With the vast amount of information available through the Web, finding exactly what you want can be a major problem. Enter the search engine, a site dedicated to cataloging the information stored in and around Cyberspace. If it wasn't for such "library" sites, the Web would be a massive collection of Cyber-eddies and backwaters-some of which you'd never find your way into, or out of.
With the number of search engines on the Web increasing almost as quickly as the number of sites, you need a search engine that searches the search engines just to bring things back under control.
All search engines, such as Yahoo!, shown in figure 23.1, rely on a similar interface-you fill out a form and submit it. What happens behind the scenes is also pretty standard.
How the form interfaces with the engine varies, but they all use the same technique: The various configuration options for the engine are passed in as query parameters. In short, each engine uses a form something like this:
<FORM METHOD=GET ACTION="script"> <!-- fields --> </FORM>
where script is the engine-specific script or program that's executed when the form is submitted.

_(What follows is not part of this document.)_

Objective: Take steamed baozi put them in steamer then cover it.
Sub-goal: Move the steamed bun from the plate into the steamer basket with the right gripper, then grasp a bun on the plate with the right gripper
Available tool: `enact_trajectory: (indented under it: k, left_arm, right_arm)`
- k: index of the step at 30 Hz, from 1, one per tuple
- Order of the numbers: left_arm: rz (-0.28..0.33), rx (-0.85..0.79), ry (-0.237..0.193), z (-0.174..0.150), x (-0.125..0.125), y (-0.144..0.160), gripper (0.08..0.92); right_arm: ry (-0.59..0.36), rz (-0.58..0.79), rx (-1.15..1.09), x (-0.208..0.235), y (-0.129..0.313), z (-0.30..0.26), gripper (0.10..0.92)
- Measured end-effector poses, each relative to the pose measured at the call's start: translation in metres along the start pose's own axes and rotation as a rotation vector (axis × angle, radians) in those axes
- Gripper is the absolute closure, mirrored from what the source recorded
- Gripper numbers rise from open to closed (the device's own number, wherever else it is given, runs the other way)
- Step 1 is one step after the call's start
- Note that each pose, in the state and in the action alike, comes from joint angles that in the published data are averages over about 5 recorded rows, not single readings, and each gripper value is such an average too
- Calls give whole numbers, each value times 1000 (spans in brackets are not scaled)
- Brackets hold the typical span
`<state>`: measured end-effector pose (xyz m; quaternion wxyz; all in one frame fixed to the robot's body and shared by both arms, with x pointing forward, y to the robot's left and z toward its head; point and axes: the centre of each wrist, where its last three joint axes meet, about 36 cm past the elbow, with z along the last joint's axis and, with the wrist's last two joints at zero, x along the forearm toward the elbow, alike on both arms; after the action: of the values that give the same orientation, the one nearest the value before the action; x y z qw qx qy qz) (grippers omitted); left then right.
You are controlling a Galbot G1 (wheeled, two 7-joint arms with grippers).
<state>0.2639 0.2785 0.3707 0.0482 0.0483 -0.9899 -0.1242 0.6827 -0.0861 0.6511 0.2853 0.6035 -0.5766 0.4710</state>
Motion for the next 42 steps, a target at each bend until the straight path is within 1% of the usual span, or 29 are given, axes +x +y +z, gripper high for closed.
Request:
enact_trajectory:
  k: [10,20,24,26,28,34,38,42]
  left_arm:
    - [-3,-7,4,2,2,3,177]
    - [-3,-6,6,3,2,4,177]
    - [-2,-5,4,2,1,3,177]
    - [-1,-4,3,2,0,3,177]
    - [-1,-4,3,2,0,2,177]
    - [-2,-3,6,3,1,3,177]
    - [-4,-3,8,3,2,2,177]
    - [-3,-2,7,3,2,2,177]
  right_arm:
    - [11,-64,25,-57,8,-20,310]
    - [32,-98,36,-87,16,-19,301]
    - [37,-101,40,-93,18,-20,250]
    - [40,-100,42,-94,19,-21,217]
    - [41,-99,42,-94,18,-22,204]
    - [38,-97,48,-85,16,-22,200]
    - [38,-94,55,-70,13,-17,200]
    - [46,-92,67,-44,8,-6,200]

Fields are the form fields where the engine needs to perform the search. These include the text to search for and (optionally) additional fields that control how the search is to be performed-such as "match exactly" or "search UseNet." It's quite common for several of these fields to be selection lists or hidden fields in order to force a particular search type.
If you know what fields a particular engine requires, what the expected values are, and what the ACTION attribute of the <FORM> tag needs to be, you can create your own front-end for individual engines.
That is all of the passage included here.